> **Task instructions**
Search the records for the string "picture", then copy each line that has it.

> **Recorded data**

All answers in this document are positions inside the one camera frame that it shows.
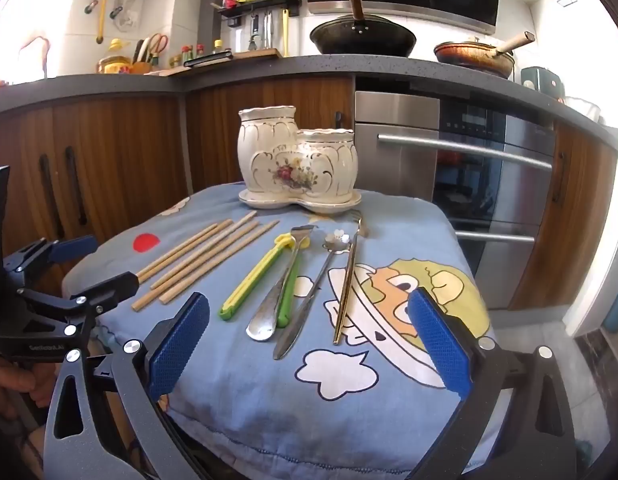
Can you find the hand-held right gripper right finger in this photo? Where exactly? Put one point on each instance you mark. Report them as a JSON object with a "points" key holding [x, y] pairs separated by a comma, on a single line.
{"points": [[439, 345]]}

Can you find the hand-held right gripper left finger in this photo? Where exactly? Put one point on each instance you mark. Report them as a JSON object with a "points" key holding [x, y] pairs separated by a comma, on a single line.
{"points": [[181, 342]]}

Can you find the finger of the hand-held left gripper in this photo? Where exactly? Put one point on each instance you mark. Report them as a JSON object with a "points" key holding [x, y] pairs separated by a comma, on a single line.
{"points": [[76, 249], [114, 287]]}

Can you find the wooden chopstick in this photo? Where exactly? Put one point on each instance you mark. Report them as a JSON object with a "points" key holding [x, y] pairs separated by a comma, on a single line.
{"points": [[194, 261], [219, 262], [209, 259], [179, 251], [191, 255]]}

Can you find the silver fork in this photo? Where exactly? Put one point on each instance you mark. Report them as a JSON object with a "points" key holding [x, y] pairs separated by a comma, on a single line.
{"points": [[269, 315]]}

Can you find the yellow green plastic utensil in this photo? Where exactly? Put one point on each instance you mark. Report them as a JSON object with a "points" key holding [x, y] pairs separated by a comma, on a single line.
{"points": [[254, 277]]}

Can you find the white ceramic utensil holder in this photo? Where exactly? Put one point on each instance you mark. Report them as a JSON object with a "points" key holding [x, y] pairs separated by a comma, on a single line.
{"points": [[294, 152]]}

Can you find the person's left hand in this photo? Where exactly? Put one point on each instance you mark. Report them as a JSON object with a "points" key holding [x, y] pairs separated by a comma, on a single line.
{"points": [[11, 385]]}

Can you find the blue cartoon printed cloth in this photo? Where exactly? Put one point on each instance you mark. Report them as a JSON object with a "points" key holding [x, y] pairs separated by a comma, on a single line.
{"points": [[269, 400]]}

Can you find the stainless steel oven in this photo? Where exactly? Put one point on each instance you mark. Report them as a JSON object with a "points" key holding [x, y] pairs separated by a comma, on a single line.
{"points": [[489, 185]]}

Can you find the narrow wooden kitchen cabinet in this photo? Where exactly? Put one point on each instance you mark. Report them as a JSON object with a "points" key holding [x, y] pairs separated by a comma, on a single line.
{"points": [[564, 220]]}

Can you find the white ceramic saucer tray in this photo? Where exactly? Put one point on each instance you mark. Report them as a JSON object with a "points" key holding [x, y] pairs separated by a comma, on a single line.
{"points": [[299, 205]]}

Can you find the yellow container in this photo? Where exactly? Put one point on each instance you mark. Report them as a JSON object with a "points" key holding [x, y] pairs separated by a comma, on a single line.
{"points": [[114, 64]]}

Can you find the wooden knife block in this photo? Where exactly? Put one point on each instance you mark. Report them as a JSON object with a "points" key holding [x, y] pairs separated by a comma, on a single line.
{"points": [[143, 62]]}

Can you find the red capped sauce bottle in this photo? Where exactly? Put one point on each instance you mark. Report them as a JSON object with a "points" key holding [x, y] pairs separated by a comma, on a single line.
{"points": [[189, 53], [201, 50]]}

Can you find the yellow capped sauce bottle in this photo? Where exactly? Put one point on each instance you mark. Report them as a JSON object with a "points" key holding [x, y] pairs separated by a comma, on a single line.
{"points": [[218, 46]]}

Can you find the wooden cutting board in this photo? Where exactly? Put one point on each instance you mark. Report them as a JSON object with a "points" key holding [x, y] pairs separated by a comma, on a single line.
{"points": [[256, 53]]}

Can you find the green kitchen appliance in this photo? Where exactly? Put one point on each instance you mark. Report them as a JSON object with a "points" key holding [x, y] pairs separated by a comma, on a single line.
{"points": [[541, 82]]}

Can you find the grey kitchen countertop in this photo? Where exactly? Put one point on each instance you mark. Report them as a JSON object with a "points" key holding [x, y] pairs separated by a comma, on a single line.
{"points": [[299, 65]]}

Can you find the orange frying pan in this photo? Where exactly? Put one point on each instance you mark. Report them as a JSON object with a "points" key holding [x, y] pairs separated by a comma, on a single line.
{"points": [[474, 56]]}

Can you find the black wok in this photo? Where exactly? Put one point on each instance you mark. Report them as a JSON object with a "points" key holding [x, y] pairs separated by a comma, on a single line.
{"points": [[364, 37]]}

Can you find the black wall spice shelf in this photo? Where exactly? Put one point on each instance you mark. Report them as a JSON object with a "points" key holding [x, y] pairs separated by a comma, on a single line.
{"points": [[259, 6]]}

==

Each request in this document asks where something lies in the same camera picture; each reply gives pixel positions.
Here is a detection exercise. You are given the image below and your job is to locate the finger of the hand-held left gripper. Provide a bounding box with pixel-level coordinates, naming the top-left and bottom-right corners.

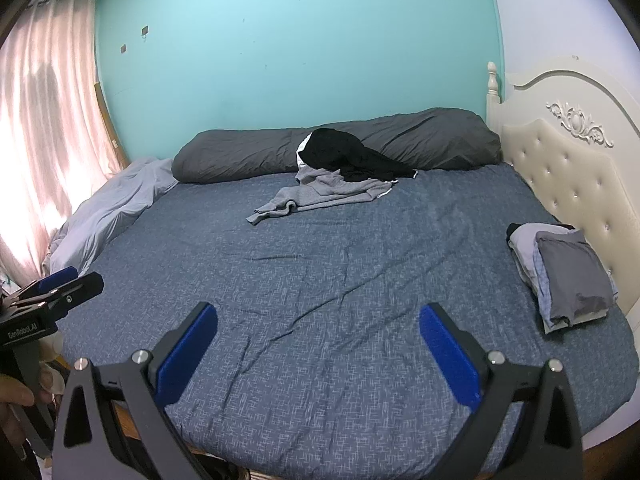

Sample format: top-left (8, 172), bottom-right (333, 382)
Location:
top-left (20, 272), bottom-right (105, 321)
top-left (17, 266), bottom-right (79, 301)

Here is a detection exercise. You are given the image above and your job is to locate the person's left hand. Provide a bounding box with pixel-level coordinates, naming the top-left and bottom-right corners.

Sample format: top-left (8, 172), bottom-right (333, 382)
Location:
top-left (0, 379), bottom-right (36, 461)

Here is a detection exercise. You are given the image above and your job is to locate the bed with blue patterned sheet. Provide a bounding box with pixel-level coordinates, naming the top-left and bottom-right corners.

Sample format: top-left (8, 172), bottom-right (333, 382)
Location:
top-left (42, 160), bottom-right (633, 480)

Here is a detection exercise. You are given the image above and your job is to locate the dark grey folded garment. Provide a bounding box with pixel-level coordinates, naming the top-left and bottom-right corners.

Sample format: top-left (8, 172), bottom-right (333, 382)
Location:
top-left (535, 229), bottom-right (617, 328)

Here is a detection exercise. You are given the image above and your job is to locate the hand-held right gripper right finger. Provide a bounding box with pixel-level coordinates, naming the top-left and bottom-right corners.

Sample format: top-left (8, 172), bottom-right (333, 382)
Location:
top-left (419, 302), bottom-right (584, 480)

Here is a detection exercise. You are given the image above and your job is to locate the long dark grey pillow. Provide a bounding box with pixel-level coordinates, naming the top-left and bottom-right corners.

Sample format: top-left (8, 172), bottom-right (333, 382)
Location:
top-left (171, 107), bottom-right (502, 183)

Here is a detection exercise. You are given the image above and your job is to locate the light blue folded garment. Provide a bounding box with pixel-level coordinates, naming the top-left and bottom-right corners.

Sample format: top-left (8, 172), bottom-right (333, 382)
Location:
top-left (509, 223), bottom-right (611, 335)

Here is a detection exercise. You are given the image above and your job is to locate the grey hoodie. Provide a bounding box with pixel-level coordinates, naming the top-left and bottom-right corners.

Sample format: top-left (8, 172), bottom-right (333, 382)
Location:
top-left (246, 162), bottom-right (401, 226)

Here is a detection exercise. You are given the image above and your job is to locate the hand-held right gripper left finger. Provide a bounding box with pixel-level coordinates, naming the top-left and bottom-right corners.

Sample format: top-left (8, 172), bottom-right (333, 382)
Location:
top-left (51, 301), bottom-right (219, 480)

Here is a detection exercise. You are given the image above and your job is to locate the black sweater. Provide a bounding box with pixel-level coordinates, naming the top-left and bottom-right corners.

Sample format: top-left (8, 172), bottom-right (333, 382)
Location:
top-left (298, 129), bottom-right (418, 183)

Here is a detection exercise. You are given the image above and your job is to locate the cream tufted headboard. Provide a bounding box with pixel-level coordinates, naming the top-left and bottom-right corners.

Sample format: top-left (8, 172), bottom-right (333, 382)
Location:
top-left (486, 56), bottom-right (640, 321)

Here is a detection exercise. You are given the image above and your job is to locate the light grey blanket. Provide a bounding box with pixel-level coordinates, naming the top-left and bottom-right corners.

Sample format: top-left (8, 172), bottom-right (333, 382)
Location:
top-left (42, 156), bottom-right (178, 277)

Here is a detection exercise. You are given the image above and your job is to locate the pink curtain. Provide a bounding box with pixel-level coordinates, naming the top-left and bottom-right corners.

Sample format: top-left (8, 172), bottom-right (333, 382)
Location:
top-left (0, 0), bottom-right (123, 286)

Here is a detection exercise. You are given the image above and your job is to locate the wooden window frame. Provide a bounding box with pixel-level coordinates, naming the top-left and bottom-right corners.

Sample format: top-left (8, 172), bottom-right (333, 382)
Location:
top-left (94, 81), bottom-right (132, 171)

---

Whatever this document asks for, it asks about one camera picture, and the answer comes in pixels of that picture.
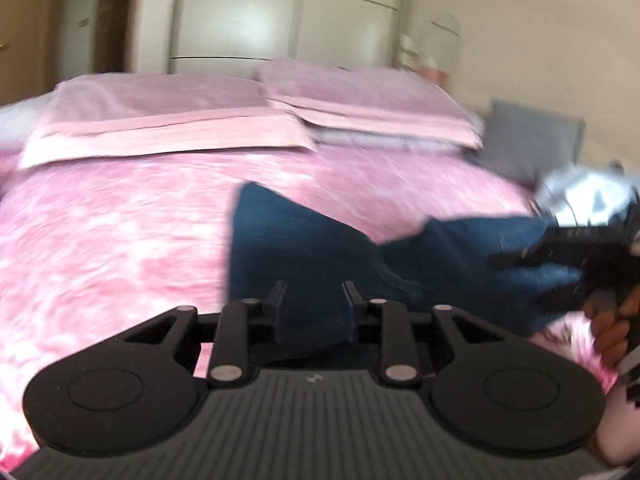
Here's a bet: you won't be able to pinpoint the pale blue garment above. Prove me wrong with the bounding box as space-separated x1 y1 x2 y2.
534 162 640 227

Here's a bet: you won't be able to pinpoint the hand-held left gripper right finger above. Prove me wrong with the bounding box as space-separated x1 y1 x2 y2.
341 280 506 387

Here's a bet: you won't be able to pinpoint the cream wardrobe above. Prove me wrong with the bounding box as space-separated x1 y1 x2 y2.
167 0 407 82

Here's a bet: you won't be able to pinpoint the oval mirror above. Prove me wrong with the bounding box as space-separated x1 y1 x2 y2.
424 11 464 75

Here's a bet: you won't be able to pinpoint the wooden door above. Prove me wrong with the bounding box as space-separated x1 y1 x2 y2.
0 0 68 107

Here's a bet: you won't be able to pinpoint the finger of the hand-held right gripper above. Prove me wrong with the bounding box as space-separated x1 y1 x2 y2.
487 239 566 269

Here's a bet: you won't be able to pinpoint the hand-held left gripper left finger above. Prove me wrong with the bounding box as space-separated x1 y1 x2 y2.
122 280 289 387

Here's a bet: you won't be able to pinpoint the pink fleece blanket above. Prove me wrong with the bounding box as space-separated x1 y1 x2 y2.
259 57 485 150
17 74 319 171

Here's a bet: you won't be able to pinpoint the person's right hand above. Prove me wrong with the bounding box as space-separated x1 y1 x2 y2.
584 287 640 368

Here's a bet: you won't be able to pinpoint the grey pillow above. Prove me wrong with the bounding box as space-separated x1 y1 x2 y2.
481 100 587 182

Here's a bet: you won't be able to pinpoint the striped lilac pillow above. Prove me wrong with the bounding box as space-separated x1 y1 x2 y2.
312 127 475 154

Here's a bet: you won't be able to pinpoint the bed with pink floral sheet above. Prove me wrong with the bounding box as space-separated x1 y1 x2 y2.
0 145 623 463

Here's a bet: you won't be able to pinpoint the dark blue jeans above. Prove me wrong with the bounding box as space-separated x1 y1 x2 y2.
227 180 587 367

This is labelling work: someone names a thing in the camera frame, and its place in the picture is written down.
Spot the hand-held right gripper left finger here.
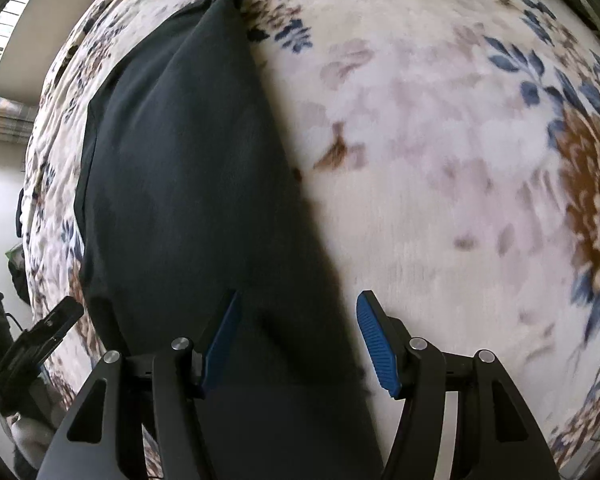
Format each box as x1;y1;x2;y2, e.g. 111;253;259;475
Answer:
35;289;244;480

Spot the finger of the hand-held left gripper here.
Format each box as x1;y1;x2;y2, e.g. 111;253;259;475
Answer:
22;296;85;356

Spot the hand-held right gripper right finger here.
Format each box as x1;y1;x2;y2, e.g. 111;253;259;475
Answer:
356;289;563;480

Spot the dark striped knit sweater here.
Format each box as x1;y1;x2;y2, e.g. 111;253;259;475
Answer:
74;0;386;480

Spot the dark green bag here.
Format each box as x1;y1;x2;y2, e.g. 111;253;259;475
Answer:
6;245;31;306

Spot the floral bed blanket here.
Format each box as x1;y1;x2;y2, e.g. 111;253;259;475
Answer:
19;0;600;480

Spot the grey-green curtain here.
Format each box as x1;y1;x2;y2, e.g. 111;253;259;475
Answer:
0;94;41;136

> **Reply to the task**
Each request in this document asks where something lies in the same camera picture; each reply gives pixel positions.
Whatever this document asks for, it asks about one camera picture, and the answer comes in pixels of that picture.
This is labelling work: someone names a thing in the camera frame, and its place in the picture is written down.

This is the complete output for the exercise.